How many artists does it take to change a light bulb?

Many of you got the original save the date card for the wedding.  The STD referenced the "Get Hubbied" art project we were doing in conjunction with some two dozen artists.  Many of you talked to us about our wedding planning in the early days of the planning -- fall 2010 through spring 2011 -- when we were doing this whole Get Hubbied thing.  Most of you know by now that we are no longer doing that.


There's no point in going into the gory details of why the project went off the rails, but suffice it to say that there was a mutual agreement that the project was not working.  For us, this was to be our wedding which we were allowing a bunch of artists to have free reign with.  For the curating artist, this was to be an art project for which we should be grateful to have such illustrious participation.  Ultimately we were not able to see eye to eye on the extent to which it was a wedding versus the extent to which it was an art project.  As one of our friends snarkily commented, we "weren't sensitive enough to the fact that this is going to be the artist's special day."
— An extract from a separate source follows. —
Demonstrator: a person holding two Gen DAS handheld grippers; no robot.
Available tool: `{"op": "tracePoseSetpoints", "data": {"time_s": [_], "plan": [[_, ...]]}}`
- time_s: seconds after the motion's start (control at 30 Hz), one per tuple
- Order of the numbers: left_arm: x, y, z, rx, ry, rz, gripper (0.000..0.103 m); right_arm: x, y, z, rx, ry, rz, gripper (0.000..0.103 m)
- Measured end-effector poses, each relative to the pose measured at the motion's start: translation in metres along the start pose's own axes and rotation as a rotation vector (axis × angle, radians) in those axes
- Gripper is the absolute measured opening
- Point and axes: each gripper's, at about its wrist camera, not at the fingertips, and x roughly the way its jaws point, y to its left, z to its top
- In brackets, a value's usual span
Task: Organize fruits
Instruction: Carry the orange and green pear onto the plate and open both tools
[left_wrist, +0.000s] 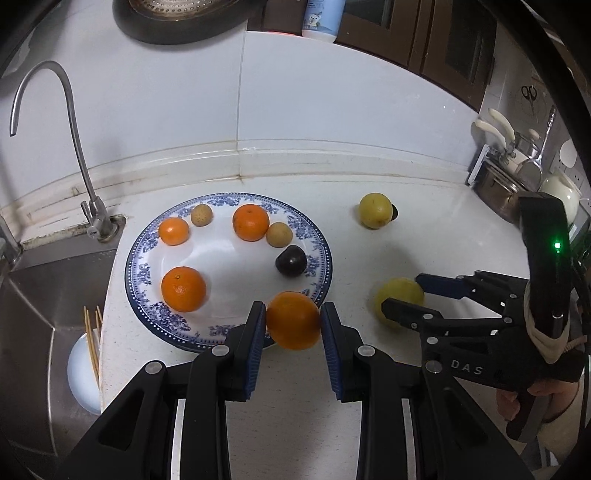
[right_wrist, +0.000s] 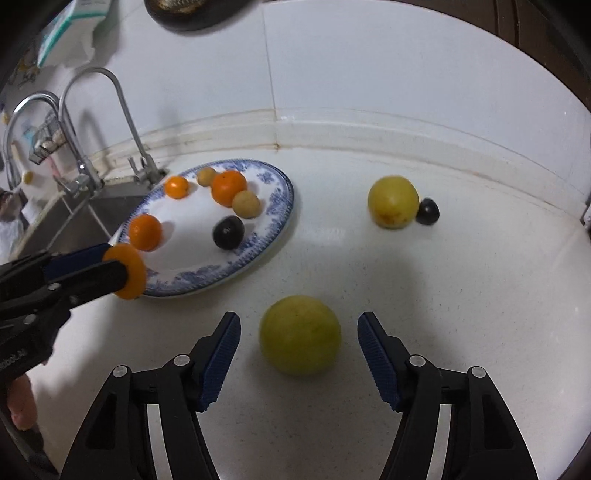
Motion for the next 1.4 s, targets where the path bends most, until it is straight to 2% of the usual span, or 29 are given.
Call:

So it's a shame.  We were bummed because the basic idea -- having a discussion about the ideas of marriage and wedding as cultural forms -- remains a very good one.  Why do people get married?  Why do we have the ceremonial traditions we have?  Before affirming these things (as we're obviously doing), let's explore them a little and find a way to talk about the challenges, the objections to the institution & the ceremony.

We hope that we'll still find some ways to do this.  And that it'll be fun, too.  But it won't be with professional artistic collaborators.

(˙sʞool ʇı pooƃ ʍoɥ ʇnoqɐ ɹǝɥ ǝɹnssɐǝɹ oʇ ǝuıu puɐ 'ʇı ǝƃuɐɥɔ oʇ ǝuo ˙uǝʇ)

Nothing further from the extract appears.